## Activity
Output nothing but the lines from the line with "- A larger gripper" through the end of the listing below, both ends included.

## Supplied information

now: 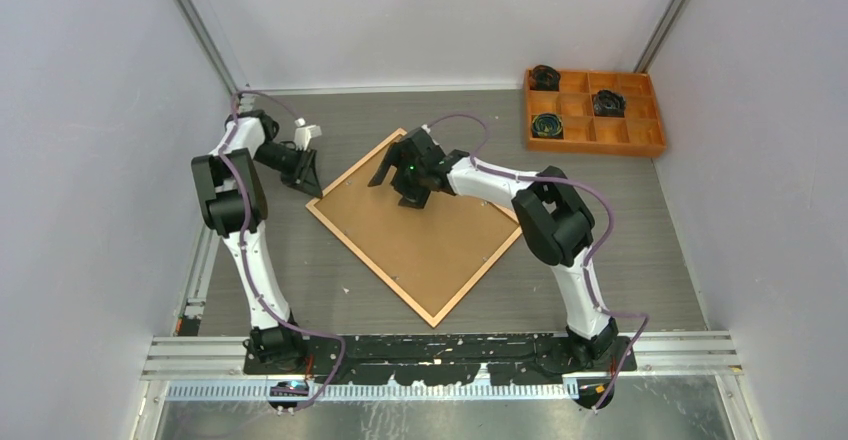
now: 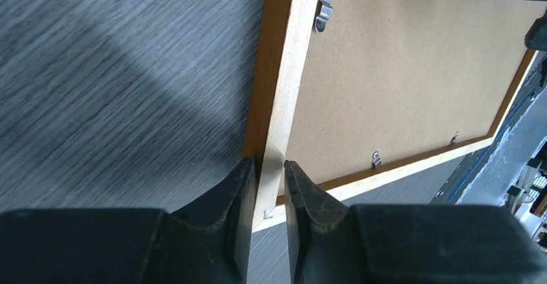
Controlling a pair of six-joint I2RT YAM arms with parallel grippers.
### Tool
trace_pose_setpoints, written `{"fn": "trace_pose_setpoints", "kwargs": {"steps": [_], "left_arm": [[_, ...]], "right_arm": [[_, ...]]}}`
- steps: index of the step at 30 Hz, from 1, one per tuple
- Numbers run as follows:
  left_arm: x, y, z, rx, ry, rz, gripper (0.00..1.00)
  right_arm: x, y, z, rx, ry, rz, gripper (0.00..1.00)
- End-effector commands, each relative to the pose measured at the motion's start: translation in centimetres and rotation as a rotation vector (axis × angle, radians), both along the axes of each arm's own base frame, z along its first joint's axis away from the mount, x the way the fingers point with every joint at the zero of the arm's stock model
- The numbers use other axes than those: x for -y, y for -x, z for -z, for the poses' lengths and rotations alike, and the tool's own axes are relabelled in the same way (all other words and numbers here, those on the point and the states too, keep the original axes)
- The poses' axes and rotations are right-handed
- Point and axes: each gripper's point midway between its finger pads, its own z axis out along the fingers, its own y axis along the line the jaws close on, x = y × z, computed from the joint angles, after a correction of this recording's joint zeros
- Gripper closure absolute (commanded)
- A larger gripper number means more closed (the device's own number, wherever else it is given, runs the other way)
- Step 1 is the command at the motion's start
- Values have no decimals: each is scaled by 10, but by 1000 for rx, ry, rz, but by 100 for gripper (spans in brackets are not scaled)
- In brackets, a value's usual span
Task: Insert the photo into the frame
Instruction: Install the photo frame at the center of the board.
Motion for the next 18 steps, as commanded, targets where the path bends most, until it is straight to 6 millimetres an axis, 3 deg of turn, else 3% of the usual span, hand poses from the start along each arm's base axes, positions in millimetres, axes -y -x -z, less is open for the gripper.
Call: {"fn": "trace_pose_setpoints", "kwargs": {"steps": [1, 10, 18], "left_arm": [[7, 8, 0, 3, 46, 33, 76], [15, 43, 3, -30, 78, 83, 83], [24, 76, 8, -66, 115, 96, 82]], "right_arm": [[-22, -14, -29, 56, -88, 12, 4], [-52, -11, -18, 18, -115, -7, 5], [-74, 6, -11, -17, -137, -30, 7]]}}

## Result below
- A larger gripper number means more closed (the device's own number, wherever else it is given, runs the other way)
- Step 1 is the command at the motion's start
- Values have no decimals: each is scaled by 10, but by 1000 for rx, ry, rz, but by 100 for gripper (spans in brackets are not scaled)
- In brackets, a value's usual span
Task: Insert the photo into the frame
Instruction: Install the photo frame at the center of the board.
Motion for the next 18 steps, as commanded, targets where the path bends most, until it is straight to 6 millimetres an axis, 3 deg of turn, else 3% of the usual span, hand poses from the start along each arm's base axes, positions in millimetres, axes -y -x -z, less is open for the gripper.
Call: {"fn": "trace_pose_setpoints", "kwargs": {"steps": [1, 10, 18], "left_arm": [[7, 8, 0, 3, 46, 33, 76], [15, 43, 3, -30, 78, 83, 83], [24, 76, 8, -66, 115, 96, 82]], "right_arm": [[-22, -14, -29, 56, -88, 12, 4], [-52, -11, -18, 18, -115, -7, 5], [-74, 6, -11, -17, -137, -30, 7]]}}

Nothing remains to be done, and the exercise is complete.